■ **WHAT TO PRODUCE**
Please give the listing again, word for word, with nothing left out.

■ **RECORDED INFORMATION**
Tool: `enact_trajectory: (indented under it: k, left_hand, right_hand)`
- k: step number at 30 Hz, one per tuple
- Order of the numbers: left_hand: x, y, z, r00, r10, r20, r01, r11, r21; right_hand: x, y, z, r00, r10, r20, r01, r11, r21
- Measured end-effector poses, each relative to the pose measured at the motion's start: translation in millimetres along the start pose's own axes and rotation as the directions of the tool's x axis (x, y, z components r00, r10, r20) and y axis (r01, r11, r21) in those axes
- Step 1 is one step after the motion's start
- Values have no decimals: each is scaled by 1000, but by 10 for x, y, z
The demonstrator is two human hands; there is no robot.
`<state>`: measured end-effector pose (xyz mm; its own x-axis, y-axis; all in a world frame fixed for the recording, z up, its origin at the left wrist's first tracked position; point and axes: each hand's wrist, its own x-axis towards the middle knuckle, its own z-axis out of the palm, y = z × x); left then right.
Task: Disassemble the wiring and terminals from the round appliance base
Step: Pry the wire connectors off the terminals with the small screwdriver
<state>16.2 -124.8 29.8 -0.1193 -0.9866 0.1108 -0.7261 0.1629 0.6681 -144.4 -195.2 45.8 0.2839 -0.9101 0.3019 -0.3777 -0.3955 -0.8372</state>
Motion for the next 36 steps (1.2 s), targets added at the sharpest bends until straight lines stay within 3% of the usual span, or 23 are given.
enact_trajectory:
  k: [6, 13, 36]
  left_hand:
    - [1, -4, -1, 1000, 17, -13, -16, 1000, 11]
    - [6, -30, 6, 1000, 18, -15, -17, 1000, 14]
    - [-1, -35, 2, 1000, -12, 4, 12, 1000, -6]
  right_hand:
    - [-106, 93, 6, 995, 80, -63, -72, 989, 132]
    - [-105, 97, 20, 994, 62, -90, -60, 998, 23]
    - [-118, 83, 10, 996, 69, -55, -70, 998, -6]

■ **TASK SOLUTION**
Tool: `enact_trajectory: (indented under it: k, left_hand, right_hand)`
- k: step number at 30 Hz, one per tuple
- Order of the numbers: left_hand: x, y, z, r00, r10, r20, r01, r11, r21; right_hand: x, y, z, r00, r10, r20, r01, r11, r21
- Measured end-effector poses, each relative to the pose measured at the motion's start: translation in millimetres along the start pose's own axes and rotation as the directions of the tool's x axis (x, y, z components r00, r10, r20) and y axis (r01, r11, r21) in those axes
- Step 1 is one step after the motion's start
- Values have no decimals: each is scaled by 1000, but by 10 for x, y, z
The demonstrator is two human hands; there is no robot.
`<state>`: measured end-effector pose (xyz mm; its own x-axis, y-axis; all in a world frame fixed for the recording, z up, its origin at the left wrist's first tracked position; point and axes: each hand's wrist, its own x-axis towards the middle knuckle, its own z-axis out of the palm, y = z × x); left then right.
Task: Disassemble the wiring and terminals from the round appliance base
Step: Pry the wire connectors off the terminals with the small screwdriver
<state>16.2 -124.8 29.8 -0.1193 -0.9866 0.1108 -0.7261 0.1629 0.6681 -144.4 -195.2 45.8 0.2839 -0.9101 0.3019 -0.3777 -0.3955 -0.8372</state>
Motion for the next 36 steps (1.2 s), targets added at the sharpest bends until straight lines stay within 3% of the usual span, or 23 are given.
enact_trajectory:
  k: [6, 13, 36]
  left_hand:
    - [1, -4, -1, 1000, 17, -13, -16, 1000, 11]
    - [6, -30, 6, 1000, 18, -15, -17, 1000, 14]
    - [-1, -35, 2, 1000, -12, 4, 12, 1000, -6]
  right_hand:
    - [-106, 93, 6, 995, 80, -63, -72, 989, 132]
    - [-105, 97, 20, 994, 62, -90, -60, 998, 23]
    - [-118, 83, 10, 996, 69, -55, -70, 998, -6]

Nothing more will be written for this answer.